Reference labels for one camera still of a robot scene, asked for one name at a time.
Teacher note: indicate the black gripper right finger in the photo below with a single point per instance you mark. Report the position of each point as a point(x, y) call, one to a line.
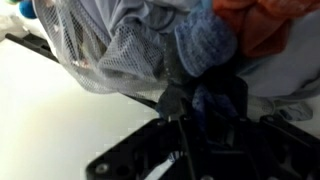
point(276, 146)

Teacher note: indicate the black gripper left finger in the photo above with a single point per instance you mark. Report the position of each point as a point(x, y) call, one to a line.
point(140, 150)

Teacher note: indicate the grey mesh bag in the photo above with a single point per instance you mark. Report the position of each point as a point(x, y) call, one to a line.
point(133, 56)

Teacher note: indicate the orange and blue sock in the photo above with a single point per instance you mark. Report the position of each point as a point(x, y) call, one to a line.
point(206, 40)

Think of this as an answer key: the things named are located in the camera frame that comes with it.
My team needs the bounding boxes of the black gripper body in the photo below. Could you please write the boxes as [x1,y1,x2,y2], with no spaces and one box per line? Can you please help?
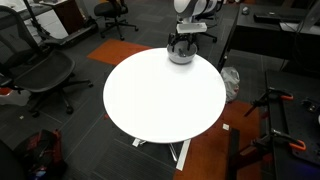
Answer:
[175,32,194,44]

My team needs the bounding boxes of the gray bowl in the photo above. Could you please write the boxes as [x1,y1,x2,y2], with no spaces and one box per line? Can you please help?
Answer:
[166,43,199,65]

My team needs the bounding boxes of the white plastic bag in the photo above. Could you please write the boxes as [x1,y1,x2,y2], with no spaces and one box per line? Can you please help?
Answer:
[220,66,241,103]

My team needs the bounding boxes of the black office desk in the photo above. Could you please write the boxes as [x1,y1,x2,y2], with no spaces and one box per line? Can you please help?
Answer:
[217,3,320,73]

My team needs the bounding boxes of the black padded office chair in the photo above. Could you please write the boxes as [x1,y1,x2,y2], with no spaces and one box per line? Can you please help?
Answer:
[93,0,140,42]

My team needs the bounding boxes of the black keyboard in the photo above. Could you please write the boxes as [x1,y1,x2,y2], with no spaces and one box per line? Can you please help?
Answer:
[253,11,285,25]

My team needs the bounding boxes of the black flat platform base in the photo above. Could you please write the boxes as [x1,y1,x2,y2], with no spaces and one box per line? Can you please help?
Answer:
[43,18,99,48]

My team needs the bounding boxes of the white desk with brown panel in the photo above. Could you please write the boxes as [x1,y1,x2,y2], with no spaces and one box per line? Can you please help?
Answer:
[0,0,86,41]

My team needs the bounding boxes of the white table base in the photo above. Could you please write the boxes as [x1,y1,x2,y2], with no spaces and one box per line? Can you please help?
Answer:
[131,137,192,172]

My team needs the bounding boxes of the black upright beam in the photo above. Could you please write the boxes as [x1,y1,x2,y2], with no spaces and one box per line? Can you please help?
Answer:
[225,128,242,180]

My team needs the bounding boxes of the black perforated work table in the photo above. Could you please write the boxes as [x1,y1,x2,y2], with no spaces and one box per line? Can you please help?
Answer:
[264,69,320,180]

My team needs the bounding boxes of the black mesh office chair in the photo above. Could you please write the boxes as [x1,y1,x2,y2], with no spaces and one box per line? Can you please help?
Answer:
[0,5,94,118]

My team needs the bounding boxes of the small black device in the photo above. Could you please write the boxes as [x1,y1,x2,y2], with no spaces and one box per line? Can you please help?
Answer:
[301,97,320,114]

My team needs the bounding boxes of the black tripod stand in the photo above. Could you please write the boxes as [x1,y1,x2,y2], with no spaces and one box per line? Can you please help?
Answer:
[22,0,54,43]

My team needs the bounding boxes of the red and black bag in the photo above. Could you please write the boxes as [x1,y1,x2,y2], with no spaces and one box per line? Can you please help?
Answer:
[13,128,68,180]

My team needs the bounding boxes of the orange-handled black bar clamp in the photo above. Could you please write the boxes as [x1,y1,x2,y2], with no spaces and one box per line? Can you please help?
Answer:
[250,128,308,155]
[244,86,295,118]

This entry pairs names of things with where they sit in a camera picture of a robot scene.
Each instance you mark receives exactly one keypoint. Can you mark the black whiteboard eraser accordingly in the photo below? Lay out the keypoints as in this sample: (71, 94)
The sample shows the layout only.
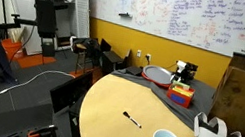
(125, 14)

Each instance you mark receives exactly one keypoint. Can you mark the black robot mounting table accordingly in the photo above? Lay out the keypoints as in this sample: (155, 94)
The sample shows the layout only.
(18, 121)

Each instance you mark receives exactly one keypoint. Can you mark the wooden stool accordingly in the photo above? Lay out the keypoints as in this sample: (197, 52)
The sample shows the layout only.
(81, 51)

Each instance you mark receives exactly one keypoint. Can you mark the grey round plate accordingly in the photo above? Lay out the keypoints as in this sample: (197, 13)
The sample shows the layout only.
(158, 74)

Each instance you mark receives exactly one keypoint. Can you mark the wall whiteboard with writing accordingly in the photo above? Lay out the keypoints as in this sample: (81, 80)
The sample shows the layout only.
(186, 12)

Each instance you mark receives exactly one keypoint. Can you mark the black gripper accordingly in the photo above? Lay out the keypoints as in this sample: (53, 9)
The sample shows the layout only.
(46, 18)

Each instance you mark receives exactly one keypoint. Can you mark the orange floor mat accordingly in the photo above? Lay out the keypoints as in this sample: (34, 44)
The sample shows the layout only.
(34, 60)

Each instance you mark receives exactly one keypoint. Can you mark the white wall outlet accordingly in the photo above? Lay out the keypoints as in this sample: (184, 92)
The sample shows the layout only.
(148, 57)
(138, 53)

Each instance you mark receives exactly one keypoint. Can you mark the small flat black box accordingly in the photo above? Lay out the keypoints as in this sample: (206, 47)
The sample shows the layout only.
(134, 70)

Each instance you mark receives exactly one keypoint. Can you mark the black and white marker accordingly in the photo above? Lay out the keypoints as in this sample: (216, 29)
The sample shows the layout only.
(132, 119)

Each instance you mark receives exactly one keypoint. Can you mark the grey table cloth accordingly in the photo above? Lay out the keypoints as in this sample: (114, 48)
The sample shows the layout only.
(198, 98)

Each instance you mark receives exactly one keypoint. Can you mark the black and white spare gripper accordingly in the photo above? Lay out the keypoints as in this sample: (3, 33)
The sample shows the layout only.
(185, 71)

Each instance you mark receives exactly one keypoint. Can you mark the white louvered door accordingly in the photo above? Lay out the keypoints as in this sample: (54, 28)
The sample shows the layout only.
(81, 3)

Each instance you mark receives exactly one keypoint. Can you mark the red box of coloured blocks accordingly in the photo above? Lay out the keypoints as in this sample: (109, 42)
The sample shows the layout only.
(179, 98)

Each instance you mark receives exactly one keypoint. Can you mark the red round plate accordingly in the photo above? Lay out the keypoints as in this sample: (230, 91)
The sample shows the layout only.
(154, 82)

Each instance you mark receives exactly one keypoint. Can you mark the black monitor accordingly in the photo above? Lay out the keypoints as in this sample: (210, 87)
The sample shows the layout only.
(69, 93)

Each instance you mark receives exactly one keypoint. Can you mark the orange bucket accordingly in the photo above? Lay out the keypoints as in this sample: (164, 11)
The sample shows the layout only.
(11, 48)
——
[YOUR TASK] Whenever a line of the material above contains the string "flat", copy that line out.

[EXPECTED OUTPUT]
My team needs the bounding boxes of the black flat platform base in the photo above. Could you please write the boxes as [x1,y1,x2,y2], with no spaces and one box per line? Can you please help?
Each instance you mark receives exactly one keypoint. Can you mark the small flat black box accordingly in the photo above? Lay out the keypoints as in this sample: (206, 47)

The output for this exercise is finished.